[ISEA2013] Paper: Bill Psarras, Stacey Pitsillides & Anastasios Maragiannis – Dérive in the digital grid, breaking the search to get lost

ABSTRACT

Key words: derive, text, psychogeographies, digital technologies, grid.

Have you ever sat in front of your computer, looking at the little box with the word search next to it? This seemingly innocent box demanding your attention, demanding to be responsive to your every demand. Have you ever tried to deny it’s pleading emptiness and instead to go on a journey of discovery, charting new and unknown digital territories? During 20th century ‘walking practice’ was used extensively in the avant-garde movement as a critical method to challenge the authoritarian and capitalistic character of the city. Moving through the concept of flâneur who goes on an ethnographic journey (‘botanizing on the asphalt’: Benjamin, 1973), to the distinctly political implications of dérive, arriving at the comparison of ‘resistive walking’ in the physical environment which has a direct correlation to the resistive practices of online non-navigation.
An online psychogeographical dérive could be a form of digital resistance to the various ways information is being dictated to us from contemporary authoritarian rules and search engines. The current information architecture directs the citizen of the online space to find only that, which is highest rated, rather than allowing the tacit discovery of the obscured.
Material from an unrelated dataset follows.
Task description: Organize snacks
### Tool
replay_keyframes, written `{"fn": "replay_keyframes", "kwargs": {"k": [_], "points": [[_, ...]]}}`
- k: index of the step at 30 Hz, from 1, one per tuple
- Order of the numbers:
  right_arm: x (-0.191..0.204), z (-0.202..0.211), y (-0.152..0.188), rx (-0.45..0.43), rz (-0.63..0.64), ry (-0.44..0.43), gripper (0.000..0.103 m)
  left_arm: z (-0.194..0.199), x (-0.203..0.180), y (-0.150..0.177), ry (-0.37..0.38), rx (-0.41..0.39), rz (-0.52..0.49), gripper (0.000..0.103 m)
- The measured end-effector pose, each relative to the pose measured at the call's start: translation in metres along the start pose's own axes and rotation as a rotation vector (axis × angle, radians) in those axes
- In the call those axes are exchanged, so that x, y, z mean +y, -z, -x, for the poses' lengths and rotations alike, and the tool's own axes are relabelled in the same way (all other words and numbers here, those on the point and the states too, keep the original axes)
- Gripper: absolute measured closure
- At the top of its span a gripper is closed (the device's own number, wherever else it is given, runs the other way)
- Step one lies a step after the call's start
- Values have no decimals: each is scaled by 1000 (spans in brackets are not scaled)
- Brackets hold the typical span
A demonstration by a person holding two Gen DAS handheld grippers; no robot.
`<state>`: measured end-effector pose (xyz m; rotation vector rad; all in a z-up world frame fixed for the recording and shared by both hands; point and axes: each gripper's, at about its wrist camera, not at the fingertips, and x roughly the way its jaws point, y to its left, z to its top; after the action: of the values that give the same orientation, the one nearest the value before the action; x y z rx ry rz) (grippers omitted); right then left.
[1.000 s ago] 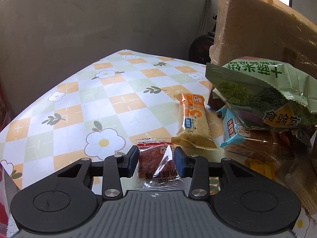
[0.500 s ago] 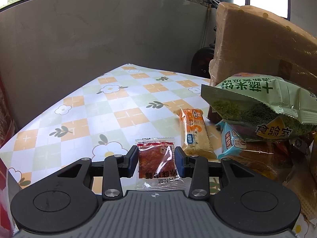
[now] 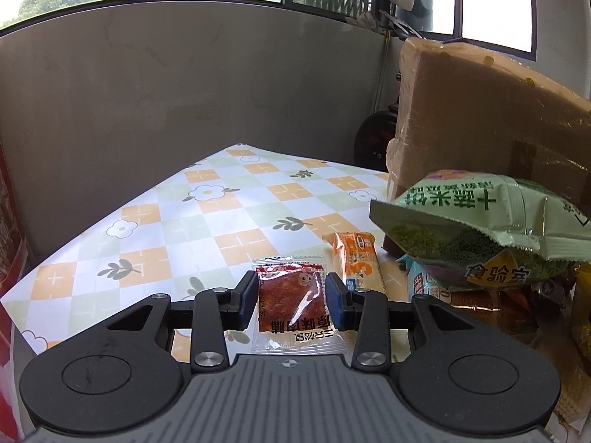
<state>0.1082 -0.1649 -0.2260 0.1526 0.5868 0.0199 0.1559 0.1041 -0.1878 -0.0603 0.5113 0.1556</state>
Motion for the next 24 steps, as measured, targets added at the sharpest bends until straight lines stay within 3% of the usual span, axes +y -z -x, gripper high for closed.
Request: {"fn": "replay_keyframes", "kwargs": {"k": [11, 24], "points": [[-14, 26, -15, -30, -54, 26, 32, 10, 17, -29, -9, -58, 35, 61], [-27, 70, -66, -174, -45, 51, 32, 30, 7, -62, 55, -166, 22, 61]]}}
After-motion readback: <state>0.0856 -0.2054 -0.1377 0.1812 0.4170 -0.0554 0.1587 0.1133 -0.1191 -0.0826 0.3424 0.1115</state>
The effective search limits the qualities of that which ‘I’ am searching for and in this way pushes our consciousness through a computation landscape discounting the emotional, the affective and the discovery that excites and stimulates our curious being.
This paper seeks to explore whether the psychogeographic technique of dérive can be used to break out of the directed pattern of ‘search to find’ in the online space following from Lev Manovich’s concept of the Poetics of Navigation (The Language of New Media, 2000: 223).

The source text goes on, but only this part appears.